Eta Carinae. Luminous blue variable hypergiant (LBV). Peaked at magnitude -0.8 in 1843. Certain future supernova.

How do we observe them?

Naked eye. Several variables are trackable without instruments: Mira at maximum, Betelgeuse (compare with neighbor Rigel and Orion's Belt), Algol during its eclipses, Delta Cephei. Just estimate magnitude by comparison with reference stars ('Argelander's method').

Binoculars. Open up the field: dozens of accessible variables, methodical monitoring possible with an AAVSO comparison chart. A great exercise for beginners.

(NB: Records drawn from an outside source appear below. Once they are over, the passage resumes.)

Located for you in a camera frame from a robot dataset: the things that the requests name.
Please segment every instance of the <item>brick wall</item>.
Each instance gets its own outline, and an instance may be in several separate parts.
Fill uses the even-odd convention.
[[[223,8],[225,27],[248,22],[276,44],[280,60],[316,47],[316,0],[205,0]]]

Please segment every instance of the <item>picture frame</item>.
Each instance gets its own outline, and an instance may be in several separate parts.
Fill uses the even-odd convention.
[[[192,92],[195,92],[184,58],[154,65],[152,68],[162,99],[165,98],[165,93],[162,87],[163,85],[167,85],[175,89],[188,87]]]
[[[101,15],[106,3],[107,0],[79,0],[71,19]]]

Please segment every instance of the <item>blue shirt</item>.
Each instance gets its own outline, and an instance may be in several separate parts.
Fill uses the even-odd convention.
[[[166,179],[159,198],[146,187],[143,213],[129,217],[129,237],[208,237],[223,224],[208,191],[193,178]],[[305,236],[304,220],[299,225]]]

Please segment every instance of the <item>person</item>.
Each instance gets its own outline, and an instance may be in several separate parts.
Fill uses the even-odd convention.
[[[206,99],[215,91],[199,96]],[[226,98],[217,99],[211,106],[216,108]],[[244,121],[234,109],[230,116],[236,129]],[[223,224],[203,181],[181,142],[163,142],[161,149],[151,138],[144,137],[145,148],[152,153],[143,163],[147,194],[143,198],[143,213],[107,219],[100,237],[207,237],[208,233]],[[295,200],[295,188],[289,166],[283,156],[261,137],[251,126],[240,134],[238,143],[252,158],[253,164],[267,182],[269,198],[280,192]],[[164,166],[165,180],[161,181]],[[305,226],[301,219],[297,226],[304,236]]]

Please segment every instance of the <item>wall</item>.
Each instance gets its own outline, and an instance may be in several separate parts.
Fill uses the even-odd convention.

Amateur CCD/CMOS photometry. The big revolution. A cooled camera at ~€1,000-2,000, free software (AstroImageJ, MaxIm DL, C-Munipack), and you can produce measurements at 0.01 mag precision. AAVSO accepts these and integrates them into databases used by professional researchers. Some amateurs have co-authored publications (supernovae discovered, exoplanet transits confirmed).

Amateur spectroscopy. For bright variables, an Alpy 600 or UVEX spectrograph reveals the underlying physics. Follow-up of nova eruptions, nearby supernovae, Be-star outbursts, RS Oph 2021 eruption.

Professional telescopes and networks. TESS (NASA, 2018-) samples millions of stars every 2 min, revealing faint variables. Gaia (ESA) published a ~10-million-star variable catalog in DR3 (2022). ASAS-SN watches the whole sky each night for transients. ZTF (Zwicky Transient Facility) lists supernovae in near real time.

To plan tonight's variable-star session, our sky map tool lets you locate targets and our 'What to see tonight' planner proposes highlight stars visible from your location.

Not to be confused with

Strict binary star. Eclipsing binaries ARE variables, but not all binaries are variables (orbit must be near-edge-on), and not all variables are binaries (Cepheids pulsate intrinsically, most Miras too). Smooth sinusoidal light curve → pulsation likely; sharp, flat-bottomed eclipses → eclipsing binary.

Transiting exoplanet. A planet crossing its star causes a tiny dip (~0.01 to 1 %) of very short duration. This is technically eclipse variability, but infinitely more subtle than a stellar companion's. Space missions TESS / Kepler have detected thousands of exoplanets this way. On the ground, amateurs can confirm transits of hot Jupiters (HD 189733b, WASP-12b).

Nova vs supernova. Classic confusion. A nova is a thermonuclear eruption on the surface of a white dwarf accreting gas from a companion — bright but survivable, recurrent. A supernova is the explosive death of a massive star (type II) or the complete detonation of a white dwarf (type Ia) — one-off, irreversible, 10,000 to 100,000 times brighter than a nova.

Cepheid vs RR Lyrae. Two classes of pulsating standard candles, but distinct. Cepheids are young supergiants, bright (L ~ 1,000-30,000 L☉), period 1-100 days, useful out to ~30 Mpc. RR Lyrae are old horizontal-branch stars, less luminous (L ~ 50 L☉), period < 1 day, useful out to ~1-2 Mpc.

Flickering candle vs variable star. Many beginners confuse atmospheric scintillation (the star 'twinkling' from turbulence) with intrinsic variability. Scintillation is instantaneous and depends on the star's altitude above the horizon. Real variability is measured over hours to years.